Your task is to transcribe each record exactly and to omit every image.
---- Records for this task
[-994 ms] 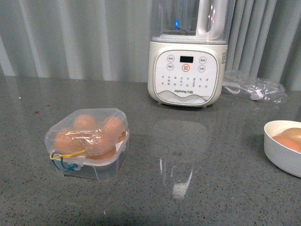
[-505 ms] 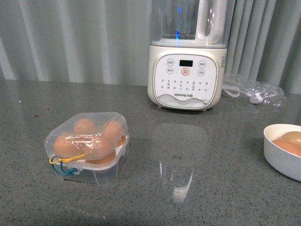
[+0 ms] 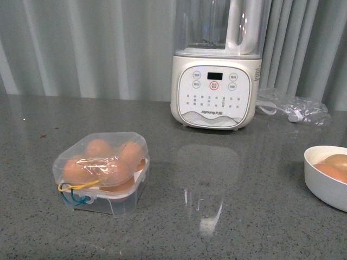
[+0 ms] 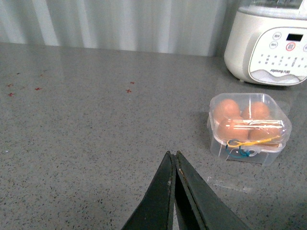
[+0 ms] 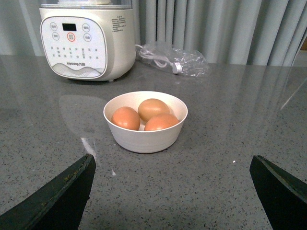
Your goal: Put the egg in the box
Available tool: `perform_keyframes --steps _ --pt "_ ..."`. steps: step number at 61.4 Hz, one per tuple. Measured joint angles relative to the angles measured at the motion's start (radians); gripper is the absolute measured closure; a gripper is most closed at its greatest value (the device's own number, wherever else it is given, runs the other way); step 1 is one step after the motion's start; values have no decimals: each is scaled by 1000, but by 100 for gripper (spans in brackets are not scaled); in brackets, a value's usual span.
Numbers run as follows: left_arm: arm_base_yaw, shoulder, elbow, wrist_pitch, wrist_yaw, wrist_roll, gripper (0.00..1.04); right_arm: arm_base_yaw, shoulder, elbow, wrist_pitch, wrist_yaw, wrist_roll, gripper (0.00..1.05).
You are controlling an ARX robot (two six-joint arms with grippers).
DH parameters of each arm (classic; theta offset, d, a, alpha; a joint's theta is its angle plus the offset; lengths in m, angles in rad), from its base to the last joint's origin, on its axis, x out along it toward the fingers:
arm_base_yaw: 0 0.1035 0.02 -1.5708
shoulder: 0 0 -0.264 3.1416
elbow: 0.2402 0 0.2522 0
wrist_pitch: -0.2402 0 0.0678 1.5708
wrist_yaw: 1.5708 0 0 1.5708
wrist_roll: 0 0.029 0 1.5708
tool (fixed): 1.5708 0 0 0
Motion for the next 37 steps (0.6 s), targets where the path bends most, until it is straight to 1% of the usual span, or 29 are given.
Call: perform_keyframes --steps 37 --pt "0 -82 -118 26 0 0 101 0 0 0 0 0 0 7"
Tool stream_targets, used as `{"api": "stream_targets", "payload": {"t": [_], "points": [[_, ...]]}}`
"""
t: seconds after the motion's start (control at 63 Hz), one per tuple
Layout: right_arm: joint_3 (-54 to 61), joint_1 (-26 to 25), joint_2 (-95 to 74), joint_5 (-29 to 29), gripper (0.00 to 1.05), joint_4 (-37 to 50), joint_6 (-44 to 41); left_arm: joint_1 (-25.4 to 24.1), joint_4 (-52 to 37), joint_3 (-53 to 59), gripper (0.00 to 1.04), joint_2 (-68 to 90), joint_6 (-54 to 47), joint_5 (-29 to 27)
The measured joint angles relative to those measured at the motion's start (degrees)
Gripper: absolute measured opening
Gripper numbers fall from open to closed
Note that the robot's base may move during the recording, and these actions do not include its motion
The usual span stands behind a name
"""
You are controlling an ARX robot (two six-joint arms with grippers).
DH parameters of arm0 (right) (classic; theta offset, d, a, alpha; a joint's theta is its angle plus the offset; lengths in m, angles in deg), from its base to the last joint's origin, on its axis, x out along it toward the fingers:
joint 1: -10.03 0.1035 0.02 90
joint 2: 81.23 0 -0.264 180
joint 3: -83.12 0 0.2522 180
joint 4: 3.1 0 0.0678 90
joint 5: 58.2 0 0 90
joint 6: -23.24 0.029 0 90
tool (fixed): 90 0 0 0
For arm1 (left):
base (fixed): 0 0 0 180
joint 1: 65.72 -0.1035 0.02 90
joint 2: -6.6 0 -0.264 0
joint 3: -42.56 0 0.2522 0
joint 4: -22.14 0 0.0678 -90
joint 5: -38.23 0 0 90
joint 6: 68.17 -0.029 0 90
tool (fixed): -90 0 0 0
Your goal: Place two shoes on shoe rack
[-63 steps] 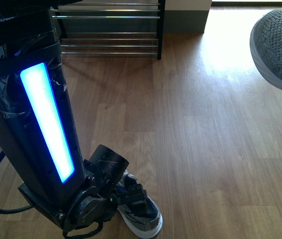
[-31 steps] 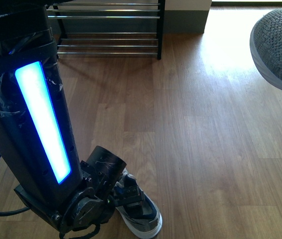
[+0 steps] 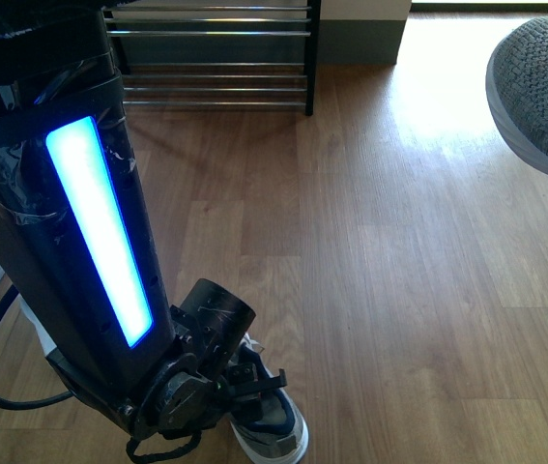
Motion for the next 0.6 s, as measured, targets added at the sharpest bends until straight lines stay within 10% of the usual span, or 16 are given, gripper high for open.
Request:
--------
**Written answer**
[-994 ms] 
[-505 ms] 
[+0 ms] 
[+0 ms] 
[+0 ms] 
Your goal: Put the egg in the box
Available tool: `perform_keyframes --steps _ --pt "_ ..."`. steps: step number at 61.4 Hz, one per tuple. Measured joint angles relative to the angles measured at the motion's start (radians); gripper is the absolute measured closure; a gripper is most closed at its greatest value (the device's own number, wherever else it is given, runs the other way); step 1 is one step after the motion's start; values have no decimals: each is scaled by 1000, but by 100 for gripper (spans in brackets are not scaled); in brackets, a value's usual span.
Numbers run as follows: left_arm: arm_base_yaw, shoulder, elbow, wrist_pitch, wrist_yaw, wrist_roll, gripper (0.00..1.04); right_arm: arm_base_yaw, shoulder, elbow, wrist_pitch, wrist_yaw, wrist_roll, gripper (0.00..1.05).
You are controlling an ARX robot (two six-joint arms with grippers).
DH parameters of each arm (classic; theta offset, d, a, alpha; a joint's theta is its angle plus the offset; lengths in m, angles in rad), from its base to the last joint's origin, on its axis, x out along it toward the fingers:
arm_base_yaw: 0 0.1035 0.02 -1.5708
shoulder: 0 0 -0.264 3.1416
elbow: 0.2402 0 0.2522 0
wrist_pitch: -0.2402 0 0.0678 1.5708
wrist_yaw: 1.5708 0 0 1.5708
wrist_roll: 0 0.029 0 1.5708
tool (fixed): 1.5708 0 0 0
Motion for the next 37 steps (0.6 s), targets where the path bends most, until it is straight to 1% of the usual span, or 29 are given.
Call: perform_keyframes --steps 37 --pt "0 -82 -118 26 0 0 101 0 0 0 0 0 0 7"
Tool stream_targets, used as `{"api": "stream_targets", "payload": {"t": [_], "points": [[_, ...]]}}`
"""
t: seconds after the motion's start (control at 63 Hz), one per tuple
Layout: right_arm: joint_3 (-54 to 61), joint_1 (-26 to 25), joint_2 (-95 to 74), joint_5 (-29 to 29), gripper (0.00 to 1.05), joint_4 (-37 to 50), joint_6 (-44 to 41); left_arm: joint_1 (-25.4 to 24.1), joint_4 (-52 to 37), joint_3 (-53 to 59), gripper (0.00 to 1.04), joint_2 (-68 to 90), joint_6 (-54 to 47), joint_5 (-29 to 27)
The measured joint angles relative to those measured at the motion's start (degrees)
Gripper: absolute measured opening
Gripper numbers fall from open to closed
Note that the robot's base may move during the recording, and these actions do not include its motion
The usual span stands behind a name
"""
You are controlling an ARX robot (two six-joint arms with grippers).
DH parameters of arm0 (right) (classic; theta offset, d, a, alpha; a joint's theta is its angle plus the offset; lengths in m, angles in deg), from its base to the last joint's origin, on its axis, x out along it toward the fingers:
joint 1: -10.03 0.1035 0.02 90
joint 2: 81.23 0 -0.264 180
joint 3: -83.12 0 0.2522 180
joint 4: 3.1 0 0.0678 90
joint 5: 58.2 0 0 90
joint 6: -23.24 0.029 0 90
tool (fixed): 90 0 0 0
For arm1 (left):
base (fixed): 0 0 0 180
joint 1: 65.72 -0.1035 0.02 90
joint 2: -6.6 0 -0.264 0
joint 3: -42.56 0 0.2522 0
joint 4: -22.14 0 0.0678 -90
joint 5: -38.23 0 0 90
joint 6: 68.17 -0.029 0 90
tool (fixed): -90 0 0 0
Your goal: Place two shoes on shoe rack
[-63 steps] 
[-31 steps] 
[+0 steps] 
Motion for the next 0.6 s, as measured, targets added at the sharpest bends until straight lines stay within 10% of the usual span, or 16 are given, gripper high for open.
Request:

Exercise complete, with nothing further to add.